Product News: Bruker Announces New Quantitative Proteomics Capabilities with Skyline SoftwareAt the 11th HUPO Annual World Congress the MacCoss lab of Biological Mass Spectrometry, at the University of Washington in Seattle, introduced a new version of Skyline Software, now supporting the Bruker maXis™ series of ultra-high resolution ESI-Qq-TOF mass spectrometers.
Skyline is a widely used, open source proteomics software platform for building Selected Reaction Monitoring (SRM) / Multiple Reaction Monitoring (MRM) and Full-Scan (MS1 and MS/MS) quantitative methods and analyzing the resulting data. It employs cutting-edge technologies for creating and iteratively refining targeted methods for large-scale proteomics studies.

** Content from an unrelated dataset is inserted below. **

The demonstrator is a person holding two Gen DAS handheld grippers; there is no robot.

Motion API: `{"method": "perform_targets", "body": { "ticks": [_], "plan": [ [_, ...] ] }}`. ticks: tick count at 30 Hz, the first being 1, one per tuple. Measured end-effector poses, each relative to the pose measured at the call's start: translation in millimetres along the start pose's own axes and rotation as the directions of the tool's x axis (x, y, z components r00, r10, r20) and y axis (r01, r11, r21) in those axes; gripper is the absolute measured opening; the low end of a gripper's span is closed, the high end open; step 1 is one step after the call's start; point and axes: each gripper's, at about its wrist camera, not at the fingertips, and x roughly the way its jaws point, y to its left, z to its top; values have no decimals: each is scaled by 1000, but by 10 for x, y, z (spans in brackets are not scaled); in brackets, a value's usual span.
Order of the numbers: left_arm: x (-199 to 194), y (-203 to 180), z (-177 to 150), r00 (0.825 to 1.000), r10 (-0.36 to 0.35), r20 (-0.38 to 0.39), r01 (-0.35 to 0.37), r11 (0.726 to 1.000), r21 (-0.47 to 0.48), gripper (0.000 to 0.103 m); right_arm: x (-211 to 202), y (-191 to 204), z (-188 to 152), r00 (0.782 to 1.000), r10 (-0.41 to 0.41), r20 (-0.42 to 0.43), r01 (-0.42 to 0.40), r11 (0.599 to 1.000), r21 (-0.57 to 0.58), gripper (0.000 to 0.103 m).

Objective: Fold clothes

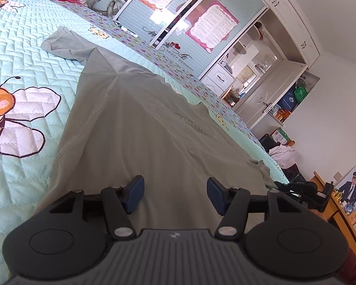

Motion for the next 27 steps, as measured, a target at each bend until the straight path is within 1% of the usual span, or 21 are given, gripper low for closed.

Recently, Skyline developers have added support for a variety of full-scan chromatography-based quantitative proteomics approaches for QTOF and ion trap instruments. These include: MS1 filtering, targeted MS/MS and data independent acquisition (DIA). This fall, the release of a version of Skyline is planned that will add full support of Bruker ESI-Qq-TOF instruments.
Combining Skyline software with Bruker's recently introduced complete proteomics solution comprised of the nanoAdvance™ UHPLC, the unique CaptiveSpray™ ion source and Ultra-High-Resolution UHR-TOF maXis™ impact will add new quantitative capabilities to Bruker's fully integrated proteomics solution. More detailed information about qualitative and quantitative proteomics on maXis impact and quantitative data analyses by Skyline will be presented at the Bruker users' meeting at the HUPO conference on Monday September 10th.
Brendan MacLean, Software Project Manager for Skyline at the University of Washington School of Medicine, Department of Genome Sciences, said: "The Bruker team has been great to work with. They have clearly made Skyline integration with their instruments a high priority, and the resulting level of interaction and progress in this joint effort is impressive."
Dr. Michael MacCoss, Professor at the University of Washington, School of Medicine, Department of Genome Sciences, said: "We are really excited to support the analysis of Bruker mass spectrometry data. We have always wanted Skyline to support all LC-MS data and we are thankful for the opportunity to expand our analysis capabilities to include Bruker instrumentation."
Dr. Alexander Harder, Director of Product Management at Bruker Daltonics, commented: "We are very pleased to enable our customers to work with Skyline. Brendan has created a team of very talented developers and with more than 12,500 installations of Skyline. The MacCoss lab has set the gold standard for targeted proteomics. This nicely complements our instruments and bioinformatics platform for proteomics applications."